Accounting for rent history would, in fact, be a good thing for both renters and lenders. A steady track record of on-time rent payments would indicate that there’s less risk of a new homeowner defaulting on their mortgage. And there’s nothing mortgage lenders love more than reducing their risk exposure.

Focusing on credit history leads to inequality

Despite the need to review an applicant’s credit score as part of the approval process, ignoring other signals of financial health fundamentally put some people at a disadvantage. It’s easy to take for granted the barriers that many people face simply to establish credit and build an unblemished credit history.

But many, many people do struggle to build the kind of credit that lenders like to see when reviewing loan applications. These discrepancies often run along socioeconomic lines, which can mean that certain underserved communities become effectively barred from the dream of homeownership.

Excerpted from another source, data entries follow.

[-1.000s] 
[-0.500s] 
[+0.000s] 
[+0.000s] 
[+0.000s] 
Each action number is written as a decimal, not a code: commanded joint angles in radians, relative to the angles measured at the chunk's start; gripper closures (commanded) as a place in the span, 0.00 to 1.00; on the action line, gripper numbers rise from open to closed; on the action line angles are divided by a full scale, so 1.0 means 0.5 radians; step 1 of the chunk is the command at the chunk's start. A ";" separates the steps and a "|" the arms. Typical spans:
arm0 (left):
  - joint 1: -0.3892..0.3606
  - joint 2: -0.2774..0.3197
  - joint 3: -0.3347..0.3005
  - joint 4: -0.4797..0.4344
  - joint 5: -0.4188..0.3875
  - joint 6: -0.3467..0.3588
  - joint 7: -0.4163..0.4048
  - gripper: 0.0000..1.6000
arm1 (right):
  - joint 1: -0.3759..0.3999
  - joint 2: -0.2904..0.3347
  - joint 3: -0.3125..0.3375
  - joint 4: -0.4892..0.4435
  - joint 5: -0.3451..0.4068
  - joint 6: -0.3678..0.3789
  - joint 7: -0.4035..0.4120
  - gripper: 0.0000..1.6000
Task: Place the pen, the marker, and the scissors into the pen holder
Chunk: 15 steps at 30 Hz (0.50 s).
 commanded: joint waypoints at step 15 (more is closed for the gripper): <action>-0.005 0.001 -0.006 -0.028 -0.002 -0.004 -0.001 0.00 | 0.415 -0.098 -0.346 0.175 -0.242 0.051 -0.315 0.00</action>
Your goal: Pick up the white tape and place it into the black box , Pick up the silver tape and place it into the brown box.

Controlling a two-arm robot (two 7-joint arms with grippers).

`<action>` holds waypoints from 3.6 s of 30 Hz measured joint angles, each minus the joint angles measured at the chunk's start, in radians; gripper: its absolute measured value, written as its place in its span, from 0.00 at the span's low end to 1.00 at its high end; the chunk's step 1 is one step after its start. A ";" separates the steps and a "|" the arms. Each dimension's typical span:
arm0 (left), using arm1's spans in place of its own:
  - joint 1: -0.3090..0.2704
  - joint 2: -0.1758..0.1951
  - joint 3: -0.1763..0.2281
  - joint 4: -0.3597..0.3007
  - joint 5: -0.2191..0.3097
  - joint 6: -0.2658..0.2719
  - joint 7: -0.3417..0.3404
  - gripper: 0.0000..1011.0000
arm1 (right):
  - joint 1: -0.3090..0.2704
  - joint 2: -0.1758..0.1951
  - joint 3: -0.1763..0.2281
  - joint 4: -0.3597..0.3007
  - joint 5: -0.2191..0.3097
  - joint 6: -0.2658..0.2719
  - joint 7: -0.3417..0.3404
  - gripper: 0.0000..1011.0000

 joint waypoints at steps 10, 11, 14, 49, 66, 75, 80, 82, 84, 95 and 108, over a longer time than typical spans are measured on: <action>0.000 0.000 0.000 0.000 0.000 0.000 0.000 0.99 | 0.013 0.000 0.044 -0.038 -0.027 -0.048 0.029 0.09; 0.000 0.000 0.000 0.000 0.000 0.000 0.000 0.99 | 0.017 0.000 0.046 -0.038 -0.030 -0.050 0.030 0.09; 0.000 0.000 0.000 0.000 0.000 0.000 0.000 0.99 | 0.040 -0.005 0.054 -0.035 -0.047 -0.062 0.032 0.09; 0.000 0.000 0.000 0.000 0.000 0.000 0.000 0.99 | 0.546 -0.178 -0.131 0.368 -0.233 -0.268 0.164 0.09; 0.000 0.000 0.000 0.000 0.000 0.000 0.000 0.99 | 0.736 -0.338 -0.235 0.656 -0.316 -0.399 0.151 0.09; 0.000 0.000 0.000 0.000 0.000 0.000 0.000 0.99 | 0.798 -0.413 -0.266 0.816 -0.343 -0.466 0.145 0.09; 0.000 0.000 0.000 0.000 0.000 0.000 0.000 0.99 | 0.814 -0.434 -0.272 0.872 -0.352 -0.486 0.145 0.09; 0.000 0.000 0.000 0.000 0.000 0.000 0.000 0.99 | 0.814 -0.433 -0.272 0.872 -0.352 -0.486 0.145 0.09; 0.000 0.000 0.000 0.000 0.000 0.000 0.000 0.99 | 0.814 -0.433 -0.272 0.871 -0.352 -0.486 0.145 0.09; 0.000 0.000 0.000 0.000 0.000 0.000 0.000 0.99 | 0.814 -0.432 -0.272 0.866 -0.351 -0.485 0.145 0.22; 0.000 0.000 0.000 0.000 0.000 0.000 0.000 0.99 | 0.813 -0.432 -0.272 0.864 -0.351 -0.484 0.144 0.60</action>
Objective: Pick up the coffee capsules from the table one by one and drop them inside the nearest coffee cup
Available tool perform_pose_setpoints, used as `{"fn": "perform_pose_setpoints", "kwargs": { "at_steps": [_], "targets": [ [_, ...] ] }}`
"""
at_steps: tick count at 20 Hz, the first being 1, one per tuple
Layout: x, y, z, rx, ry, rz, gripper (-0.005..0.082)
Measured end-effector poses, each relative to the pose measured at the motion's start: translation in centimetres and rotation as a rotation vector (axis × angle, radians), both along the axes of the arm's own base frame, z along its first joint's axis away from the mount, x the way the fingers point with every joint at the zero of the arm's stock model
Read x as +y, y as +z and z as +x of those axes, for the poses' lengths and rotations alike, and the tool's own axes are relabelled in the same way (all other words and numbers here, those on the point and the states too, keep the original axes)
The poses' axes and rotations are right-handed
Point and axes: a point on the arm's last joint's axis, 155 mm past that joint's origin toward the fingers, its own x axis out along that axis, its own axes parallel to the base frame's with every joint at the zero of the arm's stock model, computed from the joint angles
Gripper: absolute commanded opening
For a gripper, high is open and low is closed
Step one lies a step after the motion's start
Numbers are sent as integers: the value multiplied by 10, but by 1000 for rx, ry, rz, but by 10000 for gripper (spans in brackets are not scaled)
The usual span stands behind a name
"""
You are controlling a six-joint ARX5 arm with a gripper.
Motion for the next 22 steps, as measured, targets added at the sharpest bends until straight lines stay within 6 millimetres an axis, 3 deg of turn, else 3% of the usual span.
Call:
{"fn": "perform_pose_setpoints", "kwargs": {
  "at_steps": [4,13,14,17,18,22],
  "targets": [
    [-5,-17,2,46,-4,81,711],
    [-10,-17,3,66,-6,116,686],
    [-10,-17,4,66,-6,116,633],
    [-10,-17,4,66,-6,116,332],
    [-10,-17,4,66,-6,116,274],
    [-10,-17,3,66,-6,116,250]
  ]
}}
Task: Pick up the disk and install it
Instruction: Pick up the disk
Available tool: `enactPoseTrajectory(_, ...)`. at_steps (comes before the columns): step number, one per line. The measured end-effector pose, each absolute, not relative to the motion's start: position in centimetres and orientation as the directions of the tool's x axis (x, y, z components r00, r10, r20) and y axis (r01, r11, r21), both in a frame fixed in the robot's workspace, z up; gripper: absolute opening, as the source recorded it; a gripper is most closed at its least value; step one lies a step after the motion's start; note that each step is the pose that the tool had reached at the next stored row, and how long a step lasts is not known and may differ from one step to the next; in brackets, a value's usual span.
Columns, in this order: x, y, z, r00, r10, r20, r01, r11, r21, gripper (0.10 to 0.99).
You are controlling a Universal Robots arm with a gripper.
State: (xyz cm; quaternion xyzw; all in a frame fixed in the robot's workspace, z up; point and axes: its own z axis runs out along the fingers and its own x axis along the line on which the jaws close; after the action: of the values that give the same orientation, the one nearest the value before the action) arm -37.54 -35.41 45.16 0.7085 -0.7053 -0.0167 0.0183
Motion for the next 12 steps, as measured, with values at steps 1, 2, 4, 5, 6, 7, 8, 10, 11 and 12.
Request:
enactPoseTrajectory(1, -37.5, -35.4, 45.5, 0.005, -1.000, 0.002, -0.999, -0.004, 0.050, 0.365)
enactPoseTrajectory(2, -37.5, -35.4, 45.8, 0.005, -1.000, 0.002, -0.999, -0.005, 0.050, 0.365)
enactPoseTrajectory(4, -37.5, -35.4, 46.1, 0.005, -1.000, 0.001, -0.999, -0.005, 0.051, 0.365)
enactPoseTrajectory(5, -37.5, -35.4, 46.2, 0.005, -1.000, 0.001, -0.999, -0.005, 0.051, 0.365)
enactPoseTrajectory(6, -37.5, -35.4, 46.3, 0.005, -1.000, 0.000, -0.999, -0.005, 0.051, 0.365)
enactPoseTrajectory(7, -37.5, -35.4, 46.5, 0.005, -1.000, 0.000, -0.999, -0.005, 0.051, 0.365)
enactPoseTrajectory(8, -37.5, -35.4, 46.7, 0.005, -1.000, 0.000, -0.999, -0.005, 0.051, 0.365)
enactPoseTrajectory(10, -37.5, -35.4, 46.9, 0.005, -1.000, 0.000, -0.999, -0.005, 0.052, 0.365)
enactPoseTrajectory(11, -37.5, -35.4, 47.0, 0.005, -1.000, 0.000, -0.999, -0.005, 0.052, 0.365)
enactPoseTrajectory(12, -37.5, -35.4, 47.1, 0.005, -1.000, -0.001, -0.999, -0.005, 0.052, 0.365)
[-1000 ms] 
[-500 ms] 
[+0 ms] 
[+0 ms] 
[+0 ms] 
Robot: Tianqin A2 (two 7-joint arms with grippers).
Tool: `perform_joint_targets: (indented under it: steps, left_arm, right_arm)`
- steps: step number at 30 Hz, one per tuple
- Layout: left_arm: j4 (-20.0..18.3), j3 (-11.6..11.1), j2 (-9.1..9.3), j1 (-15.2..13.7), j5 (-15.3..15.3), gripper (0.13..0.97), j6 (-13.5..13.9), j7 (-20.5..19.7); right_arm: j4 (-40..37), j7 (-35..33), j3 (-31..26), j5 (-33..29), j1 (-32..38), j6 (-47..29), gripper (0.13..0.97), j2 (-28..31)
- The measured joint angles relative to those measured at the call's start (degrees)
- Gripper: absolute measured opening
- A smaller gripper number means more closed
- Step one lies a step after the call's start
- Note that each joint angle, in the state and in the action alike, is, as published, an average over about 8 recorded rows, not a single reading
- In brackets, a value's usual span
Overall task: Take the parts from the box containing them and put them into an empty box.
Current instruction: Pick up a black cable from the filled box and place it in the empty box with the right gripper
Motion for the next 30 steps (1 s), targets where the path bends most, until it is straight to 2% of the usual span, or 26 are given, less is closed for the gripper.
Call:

Everyone needs to pay rent, though, and that’s what makes it such a useful signal for financial health. Some people might have student loans, credit cards or car leases in their name, which will help build a credit history. But that won’t be the case for everyone, and so making rent payments a more prominent part of FNMA’s automated underwriting system makes perfect sense.

In conclusion

It’s been a long time coming, but we have to tip our cap to Fannie Mae and its decision to update its automated underwriting system. Incorporating recurring rent payments into the loan application process will help address some of the innate inequalities baked into the lending world. By making this change, FNMA will pave the way for many more people to qualify for a mortgage and buy a house they can call their own.

We should always strive to remove barriers to homeownership and help people realize their dreams. We sincerely hope that this is a taste of things to come, and that other organizations — whether they’re government agencies, private lenders or government-sponsored enterprises — will follow Fannie Mae’s lead.

Everyone deserves the chance to realize their dream of homeownership. We need to encourage people to explore their loan options, not put up barriers that stand in their way. Kudos, Fannie Mae, on taking such a giant leap forward for the mortgage industry.